Across the records that follow, determine how many lines contain "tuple" and give only the resulting number.
### The data
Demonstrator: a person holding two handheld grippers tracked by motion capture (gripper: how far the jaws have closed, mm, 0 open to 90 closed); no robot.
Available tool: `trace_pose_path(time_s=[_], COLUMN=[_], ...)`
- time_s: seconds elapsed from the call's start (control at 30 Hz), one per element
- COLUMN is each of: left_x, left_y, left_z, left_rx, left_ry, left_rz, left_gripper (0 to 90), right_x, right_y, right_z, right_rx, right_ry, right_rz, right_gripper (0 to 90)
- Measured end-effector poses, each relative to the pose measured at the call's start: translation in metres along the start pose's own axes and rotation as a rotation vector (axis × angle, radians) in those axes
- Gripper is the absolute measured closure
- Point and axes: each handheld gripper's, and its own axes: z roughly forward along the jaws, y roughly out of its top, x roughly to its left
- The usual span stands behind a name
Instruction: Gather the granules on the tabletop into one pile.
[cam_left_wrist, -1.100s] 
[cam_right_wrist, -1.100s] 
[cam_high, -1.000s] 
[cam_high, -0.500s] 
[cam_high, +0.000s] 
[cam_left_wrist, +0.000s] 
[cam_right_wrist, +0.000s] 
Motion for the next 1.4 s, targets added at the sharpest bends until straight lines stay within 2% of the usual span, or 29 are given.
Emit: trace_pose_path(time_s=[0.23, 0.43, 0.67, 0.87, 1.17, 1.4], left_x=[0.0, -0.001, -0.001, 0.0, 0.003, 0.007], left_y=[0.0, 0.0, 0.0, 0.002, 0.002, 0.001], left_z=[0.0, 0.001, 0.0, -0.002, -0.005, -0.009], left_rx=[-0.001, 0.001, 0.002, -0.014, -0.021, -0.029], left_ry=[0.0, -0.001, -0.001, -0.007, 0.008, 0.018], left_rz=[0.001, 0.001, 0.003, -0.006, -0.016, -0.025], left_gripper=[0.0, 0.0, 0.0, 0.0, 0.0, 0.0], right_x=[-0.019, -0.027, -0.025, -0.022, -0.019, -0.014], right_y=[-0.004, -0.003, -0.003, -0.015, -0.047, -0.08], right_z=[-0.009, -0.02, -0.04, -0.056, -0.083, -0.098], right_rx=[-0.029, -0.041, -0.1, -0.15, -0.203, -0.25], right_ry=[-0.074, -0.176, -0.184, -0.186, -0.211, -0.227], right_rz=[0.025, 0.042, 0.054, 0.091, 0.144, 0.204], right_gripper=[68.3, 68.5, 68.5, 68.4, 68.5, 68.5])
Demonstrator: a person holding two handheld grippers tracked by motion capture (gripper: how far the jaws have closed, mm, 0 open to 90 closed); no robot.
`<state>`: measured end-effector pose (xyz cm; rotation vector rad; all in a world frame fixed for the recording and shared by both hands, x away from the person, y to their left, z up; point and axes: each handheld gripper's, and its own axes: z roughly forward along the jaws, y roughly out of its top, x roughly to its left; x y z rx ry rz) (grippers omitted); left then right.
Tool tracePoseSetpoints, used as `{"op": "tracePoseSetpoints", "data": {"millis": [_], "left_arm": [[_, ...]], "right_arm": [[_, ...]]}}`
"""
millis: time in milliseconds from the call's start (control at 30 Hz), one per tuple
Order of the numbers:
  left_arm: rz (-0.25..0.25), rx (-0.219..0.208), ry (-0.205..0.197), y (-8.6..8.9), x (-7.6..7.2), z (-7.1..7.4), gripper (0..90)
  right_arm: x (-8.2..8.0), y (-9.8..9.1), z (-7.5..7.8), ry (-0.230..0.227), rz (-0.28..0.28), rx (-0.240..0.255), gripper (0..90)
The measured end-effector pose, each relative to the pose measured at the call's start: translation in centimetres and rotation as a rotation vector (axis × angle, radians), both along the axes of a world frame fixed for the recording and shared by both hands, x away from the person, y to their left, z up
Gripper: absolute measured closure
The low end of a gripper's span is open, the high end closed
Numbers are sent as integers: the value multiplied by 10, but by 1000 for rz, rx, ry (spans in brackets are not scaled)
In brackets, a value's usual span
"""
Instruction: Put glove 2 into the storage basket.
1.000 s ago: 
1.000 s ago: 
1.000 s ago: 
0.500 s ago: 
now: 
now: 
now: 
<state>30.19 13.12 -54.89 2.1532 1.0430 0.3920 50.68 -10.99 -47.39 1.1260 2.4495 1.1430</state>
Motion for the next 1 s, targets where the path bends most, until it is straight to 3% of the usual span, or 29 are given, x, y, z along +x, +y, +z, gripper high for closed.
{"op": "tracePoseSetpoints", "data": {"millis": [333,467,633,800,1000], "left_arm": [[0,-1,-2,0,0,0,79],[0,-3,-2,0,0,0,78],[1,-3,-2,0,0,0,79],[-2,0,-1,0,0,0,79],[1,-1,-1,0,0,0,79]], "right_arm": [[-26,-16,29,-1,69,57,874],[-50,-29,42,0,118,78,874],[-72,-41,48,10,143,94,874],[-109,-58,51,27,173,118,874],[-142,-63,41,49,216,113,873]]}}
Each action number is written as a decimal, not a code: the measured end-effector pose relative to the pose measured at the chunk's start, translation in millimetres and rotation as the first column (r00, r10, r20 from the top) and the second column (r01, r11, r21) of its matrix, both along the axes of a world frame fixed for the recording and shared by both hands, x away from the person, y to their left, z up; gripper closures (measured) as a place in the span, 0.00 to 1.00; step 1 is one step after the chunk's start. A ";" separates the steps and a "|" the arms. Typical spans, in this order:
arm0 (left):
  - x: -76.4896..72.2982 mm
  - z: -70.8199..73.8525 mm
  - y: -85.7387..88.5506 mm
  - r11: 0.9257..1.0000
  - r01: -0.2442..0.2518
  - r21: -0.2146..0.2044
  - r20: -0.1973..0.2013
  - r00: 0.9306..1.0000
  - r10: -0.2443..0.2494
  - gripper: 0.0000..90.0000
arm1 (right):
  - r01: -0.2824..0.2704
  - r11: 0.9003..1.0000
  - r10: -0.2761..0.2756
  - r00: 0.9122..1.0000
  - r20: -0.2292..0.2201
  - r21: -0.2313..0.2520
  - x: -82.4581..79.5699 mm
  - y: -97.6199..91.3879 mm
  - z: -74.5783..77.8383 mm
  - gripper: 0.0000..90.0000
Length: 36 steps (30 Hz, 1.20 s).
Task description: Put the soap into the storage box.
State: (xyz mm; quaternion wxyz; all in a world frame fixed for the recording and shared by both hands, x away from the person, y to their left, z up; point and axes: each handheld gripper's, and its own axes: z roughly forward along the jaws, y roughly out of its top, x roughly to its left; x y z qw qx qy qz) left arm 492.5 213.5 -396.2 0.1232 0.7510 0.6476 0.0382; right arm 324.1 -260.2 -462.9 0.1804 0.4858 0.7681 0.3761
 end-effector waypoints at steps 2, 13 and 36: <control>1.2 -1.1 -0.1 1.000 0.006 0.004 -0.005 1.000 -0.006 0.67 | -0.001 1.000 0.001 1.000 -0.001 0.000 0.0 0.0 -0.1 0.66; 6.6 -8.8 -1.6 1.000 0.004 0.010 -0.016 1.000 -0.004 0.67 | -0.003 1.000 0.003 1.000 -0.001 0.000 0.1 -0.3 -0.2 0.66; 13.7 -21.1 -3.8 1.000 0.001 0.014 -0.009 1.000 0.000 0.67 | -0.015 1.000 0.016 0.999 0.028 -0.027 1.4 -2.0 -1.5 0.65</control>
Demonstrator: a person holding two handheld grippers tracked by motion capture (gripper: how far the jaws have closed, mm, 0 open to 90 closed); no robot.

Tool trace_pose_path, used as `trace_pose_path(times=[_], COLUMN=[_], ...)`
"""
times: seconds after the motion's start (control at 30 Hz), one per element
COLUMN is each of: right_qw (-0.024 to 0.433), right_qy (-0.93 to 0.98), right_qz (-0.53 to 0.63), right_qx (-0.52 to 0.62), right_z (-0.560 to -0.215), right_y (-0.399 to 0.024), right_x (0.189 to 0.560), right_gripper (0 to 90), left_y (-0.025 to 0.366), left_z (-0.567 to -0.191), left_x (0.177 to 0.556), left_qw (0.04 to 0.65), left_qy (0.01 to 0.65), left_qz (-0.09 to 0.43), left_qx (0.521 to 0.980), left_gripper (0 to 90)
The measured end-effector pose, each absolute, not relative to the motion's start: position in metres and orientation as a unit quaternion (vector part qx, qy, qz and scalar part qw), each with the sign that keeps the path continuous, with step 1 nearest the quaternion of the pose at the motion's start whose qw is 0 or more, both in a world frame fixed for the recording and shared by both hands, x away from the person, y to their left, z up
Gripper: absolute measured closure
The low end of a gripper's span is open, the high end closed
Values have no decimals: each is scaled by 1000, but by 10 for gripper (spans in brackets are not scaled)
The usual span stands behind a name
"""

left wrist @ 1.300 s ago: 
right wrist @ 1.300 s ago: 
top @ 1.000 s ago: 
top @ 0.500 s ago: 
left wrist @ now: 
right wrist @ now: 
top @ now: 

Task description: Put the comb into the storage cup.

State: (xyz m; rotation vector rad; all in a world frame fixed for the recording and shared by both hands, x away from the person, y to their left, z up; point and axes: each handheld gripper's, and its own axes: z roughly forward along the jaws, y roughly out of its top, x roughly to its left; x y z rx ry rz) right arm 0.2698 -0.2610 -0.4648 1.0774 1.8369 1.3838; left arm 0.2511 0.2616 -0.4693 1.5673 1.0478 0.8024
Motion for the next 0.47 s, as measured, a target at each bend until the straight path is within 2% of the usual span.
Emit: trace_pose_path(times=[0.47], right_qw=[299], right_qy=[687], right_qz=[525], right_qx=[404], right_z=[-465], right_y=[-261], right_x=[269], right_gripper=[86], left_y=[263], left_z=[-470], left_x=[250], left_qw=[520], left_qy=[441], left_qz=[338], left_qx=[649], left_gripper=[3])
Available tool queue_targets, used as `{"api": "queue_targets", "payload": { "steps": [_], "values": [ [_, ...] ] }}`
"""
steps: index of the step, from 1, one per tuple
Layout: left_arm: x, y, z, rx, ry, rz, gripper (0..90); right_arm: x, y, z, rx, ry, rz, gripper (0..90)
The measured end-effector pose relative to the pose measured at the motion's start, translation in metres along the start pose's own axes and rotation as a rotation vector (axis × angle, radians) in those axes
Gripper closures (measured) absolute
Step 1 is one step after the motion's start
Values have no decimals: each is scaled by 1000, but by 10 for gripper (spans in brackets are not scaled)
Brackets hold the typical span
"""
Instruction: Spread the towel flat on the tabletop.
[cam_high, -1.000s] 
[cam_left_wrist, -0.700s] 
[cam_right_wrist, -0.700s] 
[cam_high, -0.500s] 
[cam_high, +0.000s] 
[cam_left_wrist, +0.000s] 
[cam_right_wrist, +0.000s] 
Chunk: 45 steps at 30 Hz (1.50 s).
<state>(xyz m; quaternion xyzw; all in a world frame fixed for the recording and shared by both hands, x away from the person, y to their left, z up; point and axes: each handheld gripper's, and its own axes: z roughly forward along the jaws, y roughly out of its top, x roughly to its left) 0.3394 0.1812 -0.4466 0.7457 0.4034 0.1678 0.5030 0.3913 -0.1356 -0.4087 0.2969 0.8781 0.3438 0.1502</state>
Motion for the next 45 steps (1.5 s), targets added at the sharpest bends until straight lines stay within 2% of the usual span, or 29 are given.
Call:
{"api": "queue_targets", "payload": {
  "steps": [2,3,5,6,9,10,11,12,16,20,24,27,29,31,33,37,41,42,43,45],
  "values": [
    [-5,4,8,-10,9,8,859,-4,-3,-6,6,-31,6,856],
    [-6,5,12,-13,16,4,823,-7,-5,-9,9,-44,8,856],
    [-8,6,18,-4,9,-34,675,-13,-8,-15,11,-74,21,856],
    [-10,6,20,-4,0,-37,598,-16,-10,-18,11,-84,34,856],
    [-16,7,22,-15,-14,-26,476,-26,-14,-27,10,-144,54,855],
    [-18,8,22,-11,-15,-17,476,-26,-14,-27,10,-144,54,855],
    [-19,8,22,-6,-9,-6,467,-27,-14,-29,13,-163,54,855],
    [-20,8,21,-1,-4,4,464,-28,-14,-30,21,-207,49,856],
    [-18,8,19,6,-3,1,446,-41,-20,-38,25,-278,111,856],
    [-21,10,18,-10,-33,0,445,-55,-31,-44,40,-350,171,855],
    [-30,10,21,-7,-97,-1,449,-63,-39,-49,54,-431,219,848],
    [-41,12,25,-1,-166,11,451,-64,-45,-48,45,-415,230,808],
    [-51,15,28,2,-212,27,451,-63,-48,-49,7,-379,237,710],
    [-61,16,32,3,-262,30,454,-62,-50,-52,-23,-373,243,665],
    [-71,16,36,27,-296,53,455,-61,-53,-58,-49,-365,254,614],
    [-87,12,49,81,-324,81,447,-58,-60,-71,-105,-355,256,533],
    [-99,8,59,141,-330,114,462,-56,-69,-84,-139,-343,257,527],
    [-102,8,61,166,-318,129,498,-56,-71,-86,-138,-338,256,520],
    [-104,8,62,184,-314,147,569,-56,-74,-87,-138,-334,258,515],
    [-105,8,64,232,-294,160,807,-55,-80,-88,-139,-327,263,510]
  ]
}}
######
_Task result:_ 2